• [Your assignment]:
Retype all entries exactly, skipping pictures.

• [Study material]:

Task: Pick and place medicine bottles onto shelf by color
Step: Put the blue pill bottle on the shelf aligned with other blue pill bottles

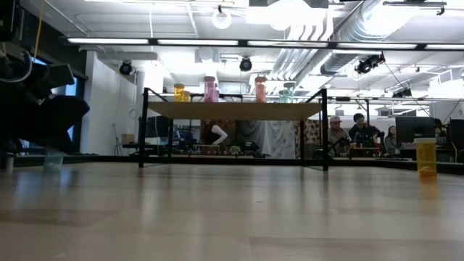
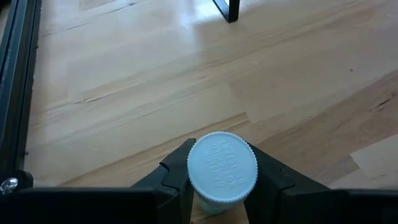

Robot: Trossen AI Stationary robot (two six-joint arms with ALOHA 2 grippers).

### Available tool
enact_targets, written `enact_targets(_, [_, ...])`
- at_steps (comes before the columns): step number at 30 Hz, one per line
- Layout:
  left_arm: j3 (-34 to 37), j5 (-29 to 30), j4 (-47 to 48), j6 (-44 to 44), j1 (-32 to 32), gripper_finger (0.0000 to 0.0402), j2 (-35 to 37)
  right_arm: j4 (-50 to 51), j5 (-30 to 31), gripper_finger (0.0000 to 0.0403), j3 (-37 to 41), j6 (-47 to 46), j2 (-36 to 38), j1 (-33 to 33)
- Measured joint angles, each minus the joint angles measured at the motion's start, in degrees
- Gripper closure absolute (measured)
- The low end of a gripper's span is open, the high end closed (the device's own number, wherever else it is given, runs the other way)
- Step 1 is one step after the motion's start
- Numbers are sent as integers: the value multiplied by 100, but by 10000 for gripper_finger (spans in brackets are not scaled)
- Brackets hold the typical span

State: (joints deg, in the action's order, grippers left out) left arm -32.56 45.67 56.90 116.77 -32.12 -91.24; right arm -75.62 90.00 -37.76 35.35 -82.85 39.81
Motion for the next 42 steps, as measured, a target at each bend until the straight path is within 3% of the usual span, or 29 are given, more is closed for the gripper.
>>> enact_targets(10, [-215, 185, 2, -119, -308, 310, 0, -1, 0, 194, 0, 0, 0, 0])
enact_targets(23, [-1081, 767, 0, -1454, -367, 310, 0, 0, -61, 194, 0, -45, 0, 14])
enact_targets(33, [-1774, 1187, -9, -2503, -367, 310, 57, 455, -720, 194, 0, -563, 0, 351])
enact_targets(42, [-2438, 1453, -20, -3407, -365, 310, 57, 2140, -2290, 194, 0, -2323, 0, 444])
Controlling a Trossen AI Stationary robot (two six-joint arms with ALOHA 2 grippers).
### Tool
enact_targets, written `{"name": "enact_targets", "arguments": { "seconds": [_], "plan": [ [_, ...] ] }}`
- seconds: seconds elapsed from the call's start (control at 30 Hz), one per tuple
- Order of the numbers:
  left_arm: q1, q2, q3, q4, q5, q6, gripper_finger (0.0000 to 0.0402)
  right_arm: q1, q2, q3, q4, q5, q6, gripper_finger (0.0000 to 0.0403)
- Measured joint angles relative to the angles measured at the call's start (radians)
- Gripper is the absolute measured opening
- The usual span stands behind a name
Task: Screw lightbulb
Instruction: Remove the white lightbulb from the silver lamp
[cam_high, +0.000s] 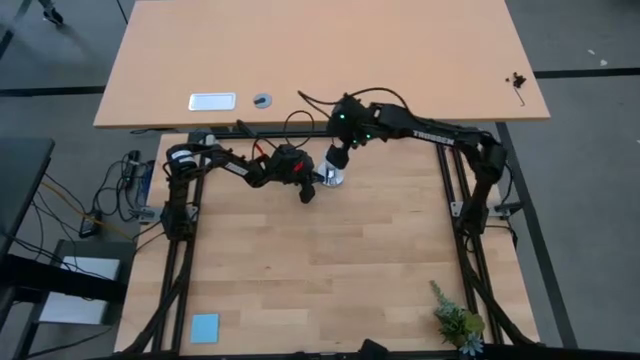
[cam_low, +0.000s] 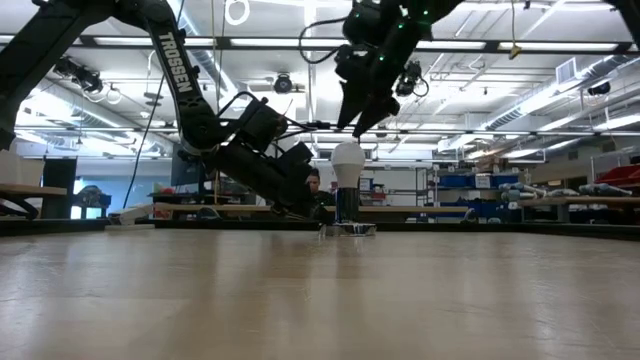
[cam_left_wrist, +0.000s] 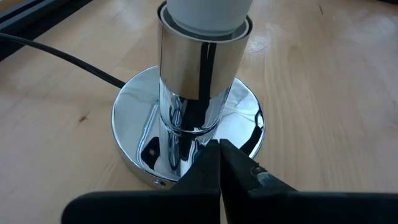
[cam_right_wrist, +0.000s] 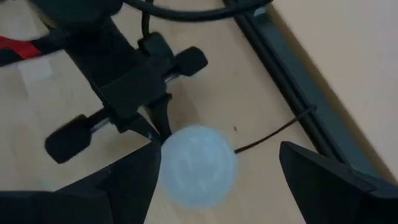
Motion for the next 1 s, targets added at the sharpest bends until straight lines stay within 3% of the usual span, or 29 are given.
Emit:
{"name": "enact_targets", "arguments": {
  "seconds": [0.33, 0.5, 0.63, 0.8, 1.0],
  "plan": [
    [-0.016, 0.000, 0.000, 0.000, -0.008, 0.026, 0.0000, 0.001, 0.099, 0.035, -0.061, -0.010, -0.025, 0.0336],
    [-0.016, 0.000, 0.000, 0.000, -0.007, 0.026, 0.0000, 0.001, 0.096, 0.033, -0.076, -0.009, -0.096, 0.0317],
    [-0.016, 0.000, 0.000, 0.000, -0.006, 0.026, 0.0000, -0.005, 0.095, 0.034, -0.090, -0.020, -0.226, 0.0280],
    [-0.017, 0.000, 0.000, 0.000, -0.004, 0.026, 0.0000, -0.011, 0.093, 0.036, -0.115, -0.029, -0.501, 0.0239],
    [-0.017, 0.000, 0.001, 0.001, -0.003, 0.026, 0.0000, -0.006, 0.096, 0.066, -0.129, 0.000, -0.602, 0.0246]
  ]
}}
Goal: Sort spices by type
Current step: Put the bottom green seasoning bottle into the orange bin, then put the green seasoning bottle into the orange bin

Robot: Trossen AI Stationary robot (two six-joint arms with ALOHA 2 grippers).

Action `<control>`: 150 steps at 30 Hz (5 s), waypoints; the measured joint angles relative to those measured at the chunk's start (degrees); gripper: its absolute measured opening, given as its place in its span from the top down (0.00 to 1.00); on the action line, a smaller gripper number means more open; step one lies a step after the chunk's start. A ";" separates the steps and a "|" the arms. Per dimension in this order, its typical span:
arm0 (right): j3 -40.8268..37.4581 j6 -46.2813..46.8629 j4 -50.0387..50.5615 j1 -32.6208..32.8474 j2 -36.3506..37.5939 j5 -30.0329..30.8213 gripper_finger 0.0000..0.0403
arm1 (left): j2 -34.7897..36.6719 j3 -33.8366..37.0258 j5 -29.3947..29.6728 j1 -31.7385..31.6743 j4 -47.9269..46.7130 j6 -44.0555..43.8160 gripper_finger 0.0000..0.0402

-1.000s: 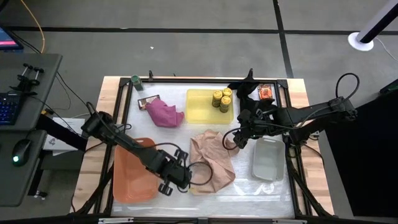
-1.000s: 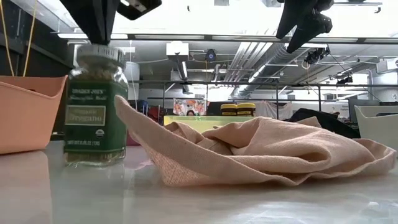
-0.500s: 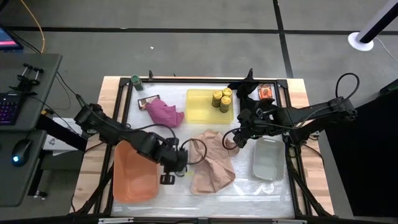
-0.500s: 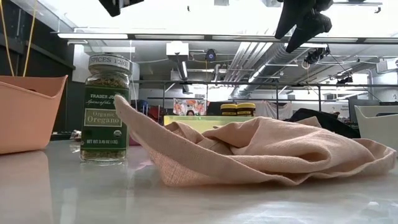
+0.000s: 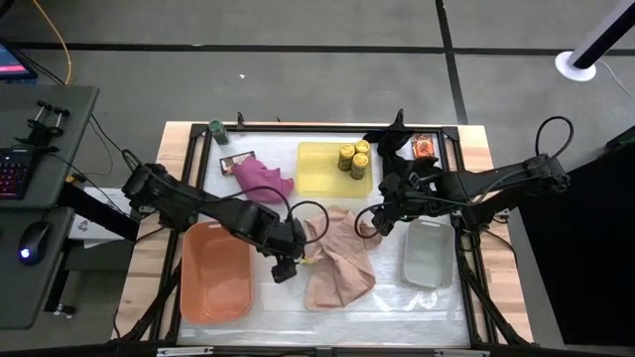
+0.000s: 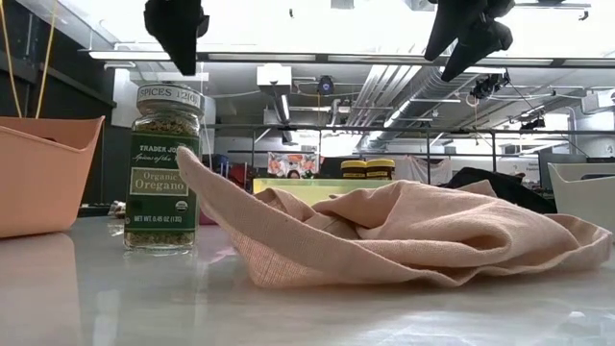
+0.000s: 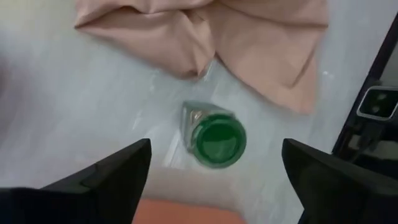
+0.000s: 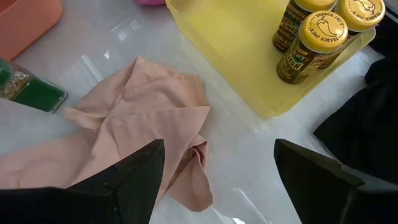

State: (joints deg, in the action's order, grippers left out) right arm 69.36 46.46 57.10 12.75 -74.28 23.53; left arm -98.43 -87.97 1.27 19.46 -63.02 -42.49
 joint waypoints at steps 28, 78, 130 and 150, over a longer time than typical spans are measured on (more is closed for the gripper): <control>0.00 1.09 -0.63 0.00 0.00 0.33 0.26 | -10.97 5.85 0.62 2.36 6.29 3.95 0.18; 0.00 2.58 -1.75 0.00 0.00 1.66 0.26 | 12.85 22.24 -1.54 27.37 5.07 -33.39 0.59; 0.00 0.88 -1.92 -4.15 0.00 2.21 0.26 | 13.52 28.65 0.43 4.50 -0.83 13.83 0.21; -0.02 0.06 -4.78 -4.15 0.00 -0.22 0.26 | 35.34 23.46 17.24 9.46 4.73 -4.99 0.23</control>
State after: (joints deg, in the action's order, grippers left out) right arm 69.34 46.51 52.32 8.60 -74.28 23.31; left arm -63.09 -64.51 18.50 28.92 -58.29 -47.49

• [Exercise output]:
Task: Pick and place medicine bottles onto shelf by color
Step: Put the blue pill bottle on the shelf aligned with other blue pill bottles


Robot: Trossen AI Stationary robot (two six-joint arms with ALOHA 2 grippers).

### Available tool
enact_targets, written `enact_targets(_, [_, ...])`
- at_steps (comes before the columns): step number at 30 Hz, one per line
- Layout:
  left_arm: j3 (-34 to 37), j5 (-29 to 30), j4 (-47 to 48), j6 (-44 to 44), j1 (-32 to 32), gripper_finger (0.0000 to 0.0402), j2 (-35 to 37)
  right_arm: j4 (-50 to 51), j5 (-30 to 31), gripper_finger (0.0000 to 0.0403), j3 (-37 to 41), j6 (-47 to 46), j2 (-36 to 38), j1 (-33 to 33)
- Measured joint angles, each minus the joint angles measured at the motion's start, in degrees
- Gripper closure absolute (measured)
- The low end of a gripper's span is open, the high end closed (the device's own number, wherever else it is given, runs the other way)
- Step 1 is one step after the motion's start
- Numbers are sent as integers: the value multiplied by 100, but by 10000 for gripper_finger (spans in brackets are not scaled)
- Brackets hold the typical span

State: (joints deg, in the action's order, grippers left out) left arm -32.56 45.67 56.90 116.77 -32.12 -91.24; right arm -75.62 90.00 -37.76 35.35 -82.85 39.81
Motion for the next 42 steps, as measured, a target at each bend until the straight path is within 3% of the usual span, or 29 are given, more is closed for the gripper.
>>> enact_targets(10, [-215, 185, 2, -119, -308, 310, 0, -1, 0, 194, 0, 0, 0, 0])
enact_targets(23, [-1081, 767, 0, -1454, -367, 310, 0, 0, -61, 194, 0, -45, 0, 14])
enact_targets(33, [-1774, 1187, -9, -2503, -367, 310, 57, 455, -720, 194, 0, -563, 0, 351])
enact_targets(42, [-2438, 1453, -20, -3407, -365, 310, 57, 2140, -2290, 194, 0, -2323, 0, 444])
Controlling a Trossen AI Stationary robot (two six-joint arms with ALOHA 2 grippers).
### Tool
enact_targets, written `{"name": "enact_targets", "arguments": { "seconds": [_], "plan": [ [_, ...] ] }}`
- seconds: seconds elapsed from the call's start (control at 30 Hz), one per tuple
- Order of the numbers:
  left_arm: q1, q2, q3, q4, q5, q6, gripper_finger (0.0000 to 0.0402)
  right_arm: q1, q2, q3, q4, q5, q6, gripper_finger (0.0000 to 0.0403)
- Measured joint angles relative to the angles measured at the call's start (radians)
- Gripper is the absolute measured opening
- The usual span stands behind a name
Task: Screw lightbulb
Instruction: Remove the white lightbulb from the silver lamp
[cam_high, +0.000s] 
[cam_low, +0.000s] 
[cam_left_wrist, +0.000s] 
[cam_right_wrist, +0.000s] 
Motion for the next 1 s, targets added at the sharpest bends until straight lines stay within 3% of the usual span, or 29 are given.
Emit:
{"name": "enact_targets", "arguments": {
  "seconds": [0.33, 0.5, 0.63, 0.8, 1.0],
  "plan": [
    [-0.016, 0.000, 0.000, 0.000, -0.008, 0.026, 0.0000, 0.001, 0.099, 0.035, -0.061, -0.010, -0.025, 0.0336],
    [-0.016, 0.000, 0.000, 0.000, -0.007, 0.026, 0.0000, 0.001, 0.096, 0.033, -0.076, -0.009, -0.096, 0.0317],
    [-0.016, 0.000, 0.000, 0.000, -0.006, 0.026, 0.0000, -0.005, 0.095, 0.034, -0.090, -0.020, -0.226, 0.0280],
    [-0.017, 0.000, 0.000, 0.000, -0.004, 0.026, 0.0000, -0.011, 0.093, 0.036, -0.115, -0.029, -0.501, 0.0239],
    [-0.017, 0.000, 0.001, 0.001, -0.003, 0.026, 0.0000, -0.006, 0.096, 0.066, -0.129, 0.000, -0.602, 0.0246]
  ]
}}
Goal: Sort spices by type
Current step: Put the bottom green seasoning bottle into the orange bin, then put the green seasoning bottle into the orange bin

Robot: Trossen AI Stationary robot (two six-joint arms with ALOHA 2 grippers).

Action `<control>`: 150 steps at 30 Hz (5 s), waypoints; the measured joint angles relative to those measured at the chunk's start (degrees); gripper: its absolute measured opening, given as its place in its span from the top down (0.00 to 1.00); on the action line, a smaller gripper number means more open; step one lies a step after the chunk's start. A ";" separates the steps and a "|" the arms. Per dimension in this order, its typical span:
arm0 (right): j3 -40.8268..37.4581 j6 -46.2813..46.8629 j4 -50.0387..50.5615 j1 -32.6208..32.8474 j2 -36.3506..37.5939 j5 -30.0329..30.8213 gripper_finger 0.0000..0.0403
arm1 (left): j2 -34.7897..36.6719 j3 -33.8366..37.0258 j5 -29.3947..29.6728 j1 -31.7385..31.6743 j4 -47.9269..46.7130 j6 -44.0555..43.8160 gripper_finger 0.0000..0.0402

-1.000s: 
-1.000s: 
-0.500s: 
-0.500s: 
+0.000s: 
+0.000s: 
+0.000s: 
+0.000s: 

State: (joints deg, in the action's order, grippers left out) right arm 69.36 46.46 57.10 12.75 -74.28 23.53; left arm -98.43 -87.97 1.27 19.46 -63.02 -42.49
 joint waypoints at steps 28, 78, 130 and 150, over a longer time than typical spans are measured on (more is closed for the gripper): <control>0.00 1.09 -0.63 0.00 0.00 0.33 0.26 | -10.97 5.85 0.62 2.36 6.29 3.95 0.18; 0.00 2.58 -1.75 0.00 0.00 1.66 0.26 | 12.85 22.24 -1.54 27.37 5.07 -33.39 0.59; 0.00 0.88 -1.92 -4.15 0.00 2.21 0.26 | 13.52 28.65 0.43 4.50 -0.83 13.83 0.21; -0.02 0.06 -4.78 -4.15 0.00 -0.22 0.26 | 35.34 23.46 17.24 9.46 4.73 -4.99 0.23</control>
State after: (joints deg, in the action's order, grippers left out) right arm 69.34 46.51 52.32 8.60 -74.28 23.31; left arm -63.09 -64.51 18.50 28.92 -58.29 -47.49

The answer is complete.